_YOUR INSTRUCTIONS_. Having read the material, return every line of it exactly.

-- PROVIDED DATA follows --

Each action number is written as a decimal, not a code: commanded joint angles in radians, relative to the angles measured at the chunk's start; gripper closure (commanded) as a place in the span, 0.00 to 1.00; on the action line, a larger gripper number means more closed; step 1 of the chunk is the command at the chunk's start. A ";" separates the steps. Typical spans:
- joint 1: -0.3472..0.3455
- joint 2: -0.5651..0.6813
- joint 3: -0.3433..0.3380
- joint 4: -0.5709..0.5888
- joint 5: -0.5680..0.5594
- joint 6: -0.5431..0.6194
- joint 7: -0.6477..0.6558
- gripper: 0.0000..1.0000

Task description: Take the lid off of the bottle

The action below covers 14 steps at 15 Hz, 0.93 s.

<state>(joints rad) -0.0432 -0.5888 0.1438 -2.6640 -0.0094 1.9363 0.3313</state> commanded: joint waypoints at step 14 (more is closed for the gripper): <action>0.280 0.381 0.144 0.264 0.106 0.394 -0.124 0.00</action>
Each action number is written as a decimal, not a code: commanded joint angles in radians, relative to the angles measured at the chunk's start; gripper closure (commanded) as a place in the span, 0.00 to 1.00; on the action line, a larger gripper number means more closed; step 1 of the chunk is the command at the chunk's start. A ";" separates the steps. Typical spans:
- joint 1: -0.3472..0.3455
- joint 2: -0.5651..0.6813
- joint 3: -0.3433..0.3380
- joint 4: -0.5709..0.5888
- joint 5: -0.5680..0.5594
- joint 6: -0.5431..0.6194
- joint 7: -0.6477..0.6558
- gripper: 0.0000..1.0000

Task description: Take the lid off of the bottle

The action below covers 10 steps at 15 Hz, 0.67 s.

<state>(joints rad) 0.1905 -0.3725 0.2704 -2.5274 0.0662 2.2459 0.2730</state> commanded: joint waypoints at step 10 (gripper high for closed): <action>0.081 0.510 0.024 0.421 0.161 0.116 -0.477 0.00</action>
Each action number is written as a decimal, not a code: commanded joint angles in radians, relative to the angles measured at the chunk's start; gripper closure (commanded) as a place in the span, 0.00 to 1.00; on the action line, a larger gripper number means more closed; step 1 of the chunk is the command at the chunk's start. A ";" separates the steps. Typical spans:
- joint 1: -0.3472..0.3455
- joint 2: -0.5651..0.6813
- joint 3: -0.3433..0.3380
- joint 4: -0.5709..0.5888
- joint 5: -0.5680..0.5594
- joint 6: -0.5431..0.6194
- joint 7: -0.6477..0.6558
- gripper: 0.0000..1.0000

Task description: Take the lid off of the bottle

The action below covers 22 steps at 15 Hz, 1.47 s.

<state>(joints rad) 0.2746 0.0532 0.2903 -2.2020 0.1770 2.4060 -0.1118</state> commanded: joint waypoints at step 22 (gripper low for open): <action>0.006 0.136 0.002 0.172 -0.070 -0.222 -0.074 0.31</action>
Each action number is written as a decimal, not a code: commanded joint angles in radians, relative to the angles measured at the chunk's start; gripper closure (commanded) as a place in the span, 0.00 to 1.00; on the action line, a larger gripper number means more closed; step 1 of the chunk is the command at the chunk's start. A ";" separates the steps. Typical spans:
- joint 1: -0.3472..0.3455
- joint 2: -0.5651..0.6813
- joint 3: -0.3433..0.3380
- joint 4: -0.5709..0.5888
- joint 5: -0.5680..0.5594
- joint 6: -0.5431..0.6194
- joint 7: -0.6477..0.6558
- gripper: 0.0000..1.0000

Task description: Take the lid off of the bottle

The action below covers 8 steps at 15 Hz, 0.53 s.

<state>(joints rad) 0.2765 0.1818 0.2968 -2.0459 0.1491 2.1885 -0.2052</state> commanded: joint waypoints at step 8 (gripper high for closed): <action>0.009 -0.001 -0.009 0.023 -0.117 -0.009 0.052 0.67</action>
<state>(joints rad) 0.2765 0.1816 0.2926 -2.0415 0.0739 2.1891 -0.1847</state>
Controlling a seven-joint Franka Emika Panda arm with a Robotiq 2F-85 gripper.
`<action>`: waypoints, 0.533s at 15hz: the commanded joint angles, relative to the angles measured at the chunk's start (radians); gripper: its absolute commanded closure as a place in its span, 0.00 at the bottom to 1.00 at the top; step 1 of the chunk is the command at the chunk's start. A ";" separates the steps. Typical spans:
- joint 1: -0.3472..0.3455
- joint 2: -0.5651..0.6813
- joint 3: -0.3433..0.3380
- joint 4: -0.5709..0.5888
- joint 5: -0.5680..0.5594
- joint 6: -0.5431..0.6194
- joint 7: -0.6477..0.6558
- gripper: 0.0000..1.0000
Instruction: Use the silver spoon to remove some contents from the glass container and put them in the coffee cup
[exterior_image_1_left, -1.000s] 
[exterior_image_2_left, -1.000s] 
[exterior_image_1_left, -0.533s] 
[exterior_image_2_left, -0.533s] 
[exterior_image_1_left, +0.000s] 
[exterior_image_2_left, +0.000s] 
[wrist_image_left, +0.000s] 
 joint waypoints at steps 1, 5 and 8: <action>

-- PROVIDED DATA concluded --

_ANSWER TO THIS PROBLEM_.
Each action number is written as a decimal, not a code: commanded joint angles in radians, relative to the angles measured at the chunk's start; gripper closure (commanded) as a place in the span, 0.00 to 1.00; on the action line, a larger gripper number means more closed; step 1 of the chunk is the command at the chunk's start. A ";" separates the steps. Typical spans:
- joint 1: -0.3472..0.3455
- joint 2: -0.5651..0.6813
- joint 3: -0.3433..0.3380
- joint 4: -0.5709..0.5888
- joint 5: -0.5680..0.5594
- joint 6: -0.5431..0.6194
- joint 7: -0.6477..0.6558
- gripper: 0.0000..1.0000

Task description: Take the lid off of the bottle

The action below covers 14 steps at 15 Hz, 0.93 s.

<state>(joints rad) -0.0432 -0.5888 0.1438 -2.6640 -0.0094 1.9363 0.3313</state> commanded: joint waypoints at step 14 (more is closed for the gripper): <action>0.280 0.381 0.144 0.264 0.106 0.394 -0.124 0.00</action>
Each action number is written as a decimal, not a code: commanded joint angles in radians, relative to the angles measured at the chunk's start; gripper closure (commanded) as a place in the span, 0.00 to 1.00; on the action line, a larger gripper number means more closed; step 1 of the chunk is the command at the chunk's start. A ";" separates the steps. Typical spans:
- joint 1: -0.3472..0.3455
- joint 2: -0.5651..0.6813
- joint 3: -0.3433..0.3380
- joint 4: -0.5709..0.5888
- joint 5: -0.5680..0.5594
- joint 6: -0.5431..0.6194
- joint 7: -0.6477..0.6558
- gripper: 0.0000..1.0000

Task description: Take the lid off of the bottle

The action below covers 10 steps at 15 Hz, 0.67 s.

<state>(joints rad) 0.1905 -0.3725 0.2704 -2.5274 0.0662 2.2459 0.2730</state> commanded: joint waypoints at step 10 (gripper high for closed): <action>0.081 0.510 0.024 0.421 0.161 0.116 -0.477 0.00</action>
Each action number is written as a decimal, not a code: commanded joint angles in radians, relative to the angles measured at the chunk's start; gripper closure (commanded) as a place in the span, 0.00 to 1.00; on the action line, a larger gripper number means more closed; step 1 of the chunk is the command at the chunk's start. A ";" separates the steps. Typical spans:
- joint 1: -0.3472..0.3455
- joint 2: -0.5651..0.6813
- joint 3: -0.3433..0.3380
- joint 4: -0.5709..0.5888
- joint 5: -0.5680..0.5594
- joint 6: -0.5431..0.6194
- joint 7: -0.6477..0.6558
- gripper: 0.0000..1.0000

Task description: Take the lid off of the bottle

The action below covers 22 steps at 15 Hz, 1.47 s.

<state>(joints rad) 0.2746 0.0532 0.2903 -2.2020 0.1770 2.4060 -0.1118</state> commanded: joint waypoints at step 22 (gripper low for open): <action>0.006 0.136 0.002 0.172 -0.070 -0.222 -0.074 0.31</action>
Each action number is written as a decimal, not a code: commanded joint angles in radians, relative to the angles measured at the chunk's start; gripper closure (commanded) as a place in the span, 0.00 to 1.00; on the action line, a larger gripper number means more closed; step 1 of the chunk is the command at the chunk's start. A ";" separates the steps. Typical spans:
- joint 1: -0.3472..0.3455
- joint 2: -0.5651..0.6813
- joint 3: -0.3433..0.3380
- joint 4: -0.5709..0.5888
- joint 5: -0.5680..0.5594
- joint 6: -0.5431..0.6194
- joint 7: -0.6477..0.6558
- gripper: 0.0000..1.0000

Task description: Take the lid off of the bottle

The action below covers 8 steps at 15 Hz, 0.53 s.

<state>(joints rad) 0.2765 0.1818 0.2968 -2.0459 0.1491 2.1885 -0.2052</state> commanded: joint waypoints at step 8 (gripper high for closed): <action>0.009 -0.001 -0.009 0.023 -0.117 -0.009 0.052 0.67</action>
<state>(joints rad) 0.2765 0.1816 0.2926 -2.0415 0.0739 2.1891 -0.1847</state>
Controlling a seven-joint Franka Emika Panda arm with a Robotiq 2F-85 gripper.
`<action>`: waypoints, 0.533s at 15hz: the commanded joint angles, relative to the angles measured at the chunk's start (radians); gripper: its absolute commanded closure as a place in its span, 0.00 at the bottom to 1.00 at the top; step 1 of the chunk is the command at the chunk's start. A ";" separates the steps. Typical spans:
- joint 1: -0.3472..0.3455
- joint 2: -0.5651..0.6813
- joint 3: -0.3433..0.3380
- joint 4: -0.5709..0.5888
- joint 5: -0.5680..0.5594
- joint 6: -0.5431..0.6194
- joint 7: -0.6477..0.6558
- gripper: 0.0000..1.0000
Instruction: Use the silver spoon to remove some contents from the glass container and put them in the coffee cup
[exterior_image_1_left, -1.000s] 
[exterior_image_2_left, -1.000s] 
[exterior_image_1_left, -0.533s] 
[exterior_image_2_left, -0.533s] 
[exterior_image_1_left, +0.000s] 
[exterior_image_2_left, +0.000s] 
[wrist_image_left, +0.000s] 
 joint waypoints at steps 1, 5 and 8: <action>

No more output is required for this exercise.